Cet amour-là

"Elle dit: non, ne pleurez pas, ce n'est pas triste, en rien, en aucun cas. Il s'agit de vous et de pas vous, oubliez votre personne, ça n'a aucune importance. Il ne faut pas se prendre pour un héros. Vous êtes rien. C'est ce qui me plaît. Restez comme ça. Ne changez pas. Restez. On va lire ensemble."

Yann Andréa

Fuck you, Cooper

Concentrée sur les nervures parcourant le derme des trottoirs inégaux de son quartier, elle ne l’avait pas vu. Elle ne voyait jamais rien de toute façon, toute appliquée qu’elle était à effacer son image et son odeur de la mémoire sensorielle des passants. Quand il cria son nom, de ce cri qu’elle avait longtemps attendu, craint et souhaité, son cerveau à elle se cabra. Parce qu’il est impossible que ces scénarios se réalisent. Parce qu’ils ont vocation à vivre en elle, à tourner à vide, à essuyer les larmes d’impuissance de son théâtre imaginaire. Parce qu’elle aurait reconnu le grain de cette voix entre mille, parce qu’un chuchotement aurait suffit à réveiller le monstre-souvenir.

L’Ecume des Jours, beau nom pour un PMU. L’Ecume des Jours signifiait beaucoup de choses et était bien placé, au coin de sa ruelle sèche et menue, sur le passage des riverains bohèmes, en plein cœur de ce quartier frontière mi-bourgeois, encore un peu populaire et jouxtant l’exotisme de la Goutte d’Or. L’Ecume des Jours comportait tous les ingrédients propices au chavirement de son cœur encore fragile. Le souvenir de mots aimés, le fantasme de temps révolus, le sex appeal des tenanciers aux velléités littéraires et néo-hype. L’Ecume des Jours se composait d’une pièce principale et d’une micro terrasse. L’Ecume des Jours avait autrefois été un commerce. Mais cet autrefois datait d’une époque où la frontière était plus popu que connue, où les loyers étaient encore modestes. Aujourd’hui les coupures de journaux affichées dans la vitrine annonçaient un réel sans fard : L’Ecume des Jours était un symptôme de plus, la preuve que le quartier bougeait, la réussite de deux trentenaires à la passion aussi authentique que conforme. La combinaison entre le cliché et le personnel, sauce arabica. 

Chaque fois qu’elle passait devant, elle cherchait un prétexte pour s’arrêter, se cacher, pour être invisible et reconnue, pour appartenir à ce monde superficiel qu’elle enviait tant. Celui où l’amitié tient tant à un échange de phrases toutes faites qu’à leur inscription dans l’air du temps. Chaque fois qu’elle passait la porte du café, sous un prétexte toujours maladroit, elle avait quinze ans. Chaque fois elle revivait ces moments traumatisants où son corps la trahissait, rouge et incertain. Chaque fois elle voyait, dans le regard des trentenaires, sa bêtise et son insignifiance. Une cliente parmi tant d’autres, la maladresse en plus.

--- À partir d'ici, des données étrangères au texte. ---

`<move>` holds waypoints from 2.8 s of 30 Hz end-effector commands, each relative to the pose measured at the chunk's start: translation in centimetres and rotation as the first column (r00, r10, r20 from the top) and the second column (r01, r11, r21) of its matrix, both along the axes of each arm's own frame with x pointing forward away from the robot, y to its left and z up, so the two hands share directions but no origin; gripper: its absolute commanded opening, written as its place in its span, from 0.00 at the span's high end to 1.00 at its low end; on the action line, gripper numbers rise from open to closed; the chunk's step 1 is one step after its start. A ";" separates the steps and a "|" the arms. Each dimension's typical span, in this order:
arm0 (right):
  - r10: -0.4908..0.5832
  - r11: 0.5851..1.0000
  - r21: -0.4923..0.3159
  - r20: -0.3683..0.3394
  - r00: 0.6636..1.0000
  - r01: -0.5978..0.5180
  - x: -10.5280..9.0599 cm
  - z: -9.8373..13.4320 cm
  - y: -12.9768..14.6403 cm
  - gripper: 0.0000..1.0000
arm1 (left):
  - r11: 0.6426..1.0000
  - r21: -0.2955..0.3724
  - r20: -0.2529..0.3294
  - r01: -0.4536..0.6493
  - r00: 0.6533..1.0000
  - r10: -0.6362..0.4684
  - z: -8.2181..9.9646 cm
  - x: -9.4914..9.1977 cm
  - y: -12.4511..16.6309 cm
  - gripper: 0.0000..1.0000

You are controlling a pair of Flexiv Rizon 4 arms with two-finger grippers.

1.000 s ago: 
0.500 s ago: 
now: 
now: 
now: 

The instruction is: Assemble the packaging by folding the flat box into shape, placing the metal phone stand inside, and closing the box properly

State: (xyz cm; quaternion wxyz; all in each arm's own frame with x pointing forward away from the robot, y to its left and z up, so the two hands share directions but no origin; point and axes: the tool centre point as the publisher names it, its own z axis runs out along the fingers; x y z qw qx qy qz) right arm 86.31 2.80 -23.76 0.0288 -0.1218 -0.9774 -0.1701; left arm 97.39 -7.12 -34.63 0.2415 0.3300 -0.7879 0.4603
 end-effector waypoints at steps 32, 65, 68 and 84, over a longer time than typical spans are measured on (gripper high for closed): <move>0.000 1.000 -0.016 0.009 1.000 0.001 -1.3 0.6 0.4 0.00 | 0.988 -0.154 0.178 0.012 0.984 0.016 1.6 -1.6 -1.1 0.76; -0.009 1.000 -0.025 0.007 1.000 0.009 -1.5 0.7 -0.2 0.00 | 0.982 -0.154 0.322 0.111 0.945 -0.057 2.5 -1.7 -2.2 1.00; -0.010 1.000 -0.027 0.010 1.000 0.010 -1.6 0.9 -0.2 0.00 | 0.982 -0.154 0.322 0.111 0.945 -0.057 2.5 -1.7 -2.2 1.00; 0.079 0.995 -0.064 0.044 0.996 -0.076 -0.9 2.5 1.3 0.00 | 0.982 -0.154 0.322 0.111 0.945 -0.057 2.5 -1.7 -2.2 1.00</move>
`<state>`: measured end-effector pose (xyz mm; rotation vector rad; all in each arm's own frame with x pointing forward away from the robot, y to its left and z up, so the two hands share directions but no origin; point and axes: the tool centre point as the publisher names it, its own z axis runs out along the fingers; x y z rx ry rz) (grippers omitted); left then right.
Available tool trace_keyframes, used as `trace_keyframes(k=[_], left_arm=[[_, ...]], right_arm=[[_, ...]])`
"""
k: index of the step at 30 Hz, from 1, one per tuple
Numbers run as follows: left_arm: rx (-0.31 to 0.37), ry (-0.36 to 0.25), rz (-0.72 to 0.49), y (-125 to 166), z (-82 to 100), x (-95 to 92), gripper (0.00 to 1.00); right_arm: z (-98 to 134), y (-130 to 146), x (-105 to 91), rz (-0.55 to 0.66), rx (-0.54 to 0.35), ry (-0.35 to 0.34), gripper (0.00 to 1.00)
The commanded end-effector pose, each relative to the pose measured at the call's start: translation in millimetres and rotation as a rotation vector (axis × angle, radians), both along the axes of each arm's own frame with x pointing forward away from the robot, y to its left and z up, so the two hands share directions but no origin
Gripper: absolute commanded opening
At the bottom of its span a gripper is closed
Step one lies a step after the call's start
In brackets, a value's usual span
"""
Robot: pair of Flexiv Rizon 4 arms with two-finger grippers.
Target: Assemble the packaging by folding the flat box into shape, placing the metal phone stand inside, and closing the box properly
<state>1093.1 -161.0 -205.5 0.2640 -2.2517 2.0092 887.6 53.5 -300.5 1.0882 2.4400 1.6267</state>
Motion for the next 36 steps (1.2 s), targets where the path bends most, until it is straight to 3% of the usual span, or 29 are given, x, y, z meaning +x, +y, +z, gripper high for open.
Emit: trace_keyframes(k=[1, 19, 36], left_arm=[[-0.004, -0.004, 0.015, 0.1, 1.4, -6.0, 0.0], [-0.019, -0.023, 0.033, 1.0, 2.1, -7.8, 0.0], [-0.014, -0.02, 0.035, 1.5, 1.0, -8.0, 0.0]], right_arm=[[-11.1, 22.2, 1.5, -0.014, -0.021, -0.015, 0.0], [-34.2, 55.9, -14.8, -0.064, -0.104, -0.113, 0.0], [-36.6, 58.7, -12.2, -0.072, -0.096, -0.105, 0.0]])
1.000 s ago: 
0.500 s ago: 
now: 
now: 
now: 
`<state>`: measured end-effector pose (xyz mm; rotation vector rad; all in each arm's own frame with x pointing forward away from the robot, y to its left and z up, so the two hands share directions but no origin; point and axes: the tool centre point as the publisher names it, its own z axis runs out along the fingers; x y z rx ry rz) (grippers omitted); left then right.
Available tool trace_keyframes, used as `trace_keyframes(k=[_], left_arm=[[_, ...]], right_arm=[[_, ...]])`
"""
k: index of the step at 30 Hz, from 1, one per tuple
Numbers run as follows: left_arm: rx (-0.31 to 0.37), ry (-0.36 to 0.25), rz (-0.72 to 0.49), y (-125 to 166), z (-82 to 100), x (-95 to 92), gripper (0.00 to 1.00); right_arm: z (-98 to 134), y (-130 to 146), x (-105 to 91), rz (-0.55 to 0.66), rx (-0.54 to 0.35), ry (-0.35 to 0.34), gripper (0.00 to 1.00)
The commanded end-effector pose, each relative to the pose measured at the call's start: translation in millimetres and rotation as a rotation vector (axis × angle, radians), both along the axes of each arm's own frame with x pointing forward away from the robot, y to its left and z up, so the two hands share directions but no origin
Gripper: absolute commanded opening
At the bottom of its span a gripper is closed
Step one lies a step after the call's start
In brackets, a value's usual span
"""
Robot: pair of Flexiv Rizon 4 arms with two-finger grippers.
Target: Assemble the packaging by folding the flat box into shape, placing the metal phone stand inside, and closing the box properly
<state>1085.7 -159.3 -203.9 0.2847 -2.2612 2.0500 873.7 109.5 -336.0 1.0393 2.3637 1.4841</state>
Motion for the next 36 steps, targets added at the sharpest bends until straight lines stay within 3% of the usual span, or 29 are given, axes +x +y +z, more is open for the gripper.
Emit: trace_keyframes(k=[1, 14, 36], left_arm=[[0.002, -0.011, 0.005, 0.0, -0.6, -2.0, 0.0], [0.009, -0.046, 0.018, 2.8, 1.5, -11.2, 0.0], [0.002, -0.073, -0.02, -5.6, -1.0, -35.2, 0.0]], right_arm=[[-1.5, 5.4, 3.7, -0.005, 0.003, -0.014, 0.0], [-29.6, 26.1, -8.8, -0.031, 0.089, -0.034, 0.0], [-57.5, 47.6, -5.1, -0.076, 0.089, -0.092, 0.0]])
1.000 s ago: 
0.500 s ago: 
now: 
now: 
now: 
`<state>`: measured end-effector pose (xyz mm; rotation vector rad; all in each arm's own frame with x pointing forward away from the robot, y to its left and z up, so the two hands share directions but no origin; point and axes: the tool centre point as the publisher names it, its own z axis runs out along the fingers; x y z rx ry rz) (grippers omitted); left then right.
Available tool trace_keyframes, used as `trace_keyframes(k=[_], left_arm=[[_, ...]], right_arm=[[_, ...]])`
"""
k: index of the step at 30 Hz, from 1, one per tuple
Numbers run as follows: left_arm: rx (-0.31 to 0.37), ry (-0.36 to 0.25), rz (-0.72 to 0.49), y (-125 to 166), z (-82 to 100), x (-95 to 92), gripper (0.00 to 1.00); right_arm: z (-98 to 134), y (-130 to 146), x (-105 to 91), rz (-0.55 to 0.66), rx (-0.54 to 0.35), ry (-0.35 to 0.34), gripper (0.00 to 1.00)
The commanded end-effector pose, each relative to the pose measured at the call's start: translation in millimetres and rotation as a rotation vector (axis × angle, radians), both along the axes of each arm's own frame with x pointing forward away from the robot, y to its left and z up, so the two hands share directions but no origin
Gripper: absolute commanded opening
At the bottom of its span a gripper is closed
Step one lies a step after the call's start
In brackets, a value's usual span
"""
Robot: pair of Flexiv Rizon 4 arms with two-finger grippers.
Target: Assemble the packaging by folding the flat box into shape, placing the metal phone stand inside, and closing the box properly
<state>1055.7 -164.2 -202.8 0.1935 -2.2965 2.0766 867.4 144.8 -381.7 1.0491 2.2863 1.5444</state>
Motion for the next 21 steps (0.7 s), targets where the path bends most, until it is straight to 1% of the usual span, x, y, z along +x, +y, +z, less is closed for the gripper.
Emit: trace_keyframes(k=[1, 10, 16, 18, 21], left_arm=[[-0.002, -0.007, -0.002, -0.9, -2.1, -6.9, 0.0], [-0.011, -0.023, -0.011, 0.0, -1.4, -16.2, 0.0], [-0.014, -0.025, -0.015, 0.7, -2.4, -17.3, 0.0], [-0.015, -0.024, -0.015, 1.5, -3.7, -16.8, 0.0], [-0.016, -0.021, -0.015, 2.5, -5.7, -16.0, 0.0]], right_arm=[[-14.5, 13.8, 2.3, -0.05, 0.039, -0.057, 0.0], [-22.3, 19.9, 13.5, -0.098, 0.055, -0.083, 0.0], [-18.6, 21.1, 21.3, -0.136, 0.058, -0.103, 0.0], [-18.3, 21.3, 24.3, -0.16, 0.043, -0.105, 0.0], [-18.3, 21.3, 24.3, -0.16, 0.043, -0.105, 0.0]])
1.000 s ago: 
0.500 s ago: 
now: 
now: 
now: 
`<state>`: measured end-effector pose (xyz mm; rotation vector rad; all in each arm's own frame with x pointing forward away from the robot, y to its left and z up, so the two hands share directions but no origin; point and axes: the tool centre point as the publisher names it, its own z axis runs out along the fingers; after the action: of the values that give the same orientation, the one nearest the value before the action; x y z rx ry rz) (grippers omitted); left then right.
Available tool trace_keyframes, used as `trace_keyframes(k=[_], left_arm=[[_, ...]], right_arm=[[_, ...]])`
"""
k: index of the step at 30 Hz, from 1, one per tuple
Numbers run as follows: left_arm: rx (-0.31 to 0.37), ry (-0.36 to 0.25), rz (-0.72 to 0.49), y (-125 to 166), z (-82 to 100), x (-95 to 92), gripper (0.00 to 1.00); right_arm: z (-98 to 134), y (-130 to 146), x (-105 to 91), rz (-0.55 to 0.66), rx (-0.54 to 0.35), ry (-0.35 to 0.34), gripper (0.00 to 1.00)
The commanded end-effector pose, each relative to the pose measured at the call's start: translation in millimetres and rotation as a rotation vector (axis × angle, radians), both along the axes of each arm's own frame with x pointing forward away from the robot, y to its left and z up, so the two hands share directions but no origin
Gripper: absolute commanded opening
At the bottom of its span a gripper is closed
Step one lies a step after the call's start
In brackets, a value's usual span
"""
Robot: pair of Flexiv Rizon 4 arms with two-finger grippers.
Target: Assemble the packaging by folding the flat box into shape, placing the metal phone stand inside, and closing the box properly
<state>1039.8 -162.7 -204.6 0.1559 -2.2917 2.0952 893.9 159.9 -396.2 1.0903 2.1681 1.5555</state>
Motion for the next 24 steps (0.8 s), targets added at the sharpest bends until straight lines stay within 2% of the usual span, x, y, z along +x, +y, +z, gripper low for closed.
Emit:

Et c’était là, dans ce lieu au charme incertain, qu’il avait choisi de l’attendre. C’était là qu’il avait patienté, certain de la voir passer. Et c’était là, debout sur le trottoir, la chaise repoussée et le demi vidé qu’il avait crié son nom à elle. Claire. Celui d’autrefois, celui sans masque, celui nu et banal d’une fille identique aux autres. D’une fille qui avait pourtant harcelé son cœur et son corps. D’une fille qui avait tout fait pour l’oublier.

Elle traverse sans rien voir la distance qui les sépare. Elle voudrait avoir un poignard. Elle voudrait éteindre les regards des trentenaires et arracher les yeux du souvenir. Elle voudrait revenir en arrière et n’avoir jamais écrit ce qu’elle sait être la raison de ce cri. Elle voudrait effacer le passé. Elle voudrait n’avoir aucun compte à régler. 

Mais le mal est fait, reste à savoir quelle position adopter.

Tu croyais que tu ne me reverrais jamais.
Pas vraiment, se dit-elle, repensant aux scénarios imaginaires.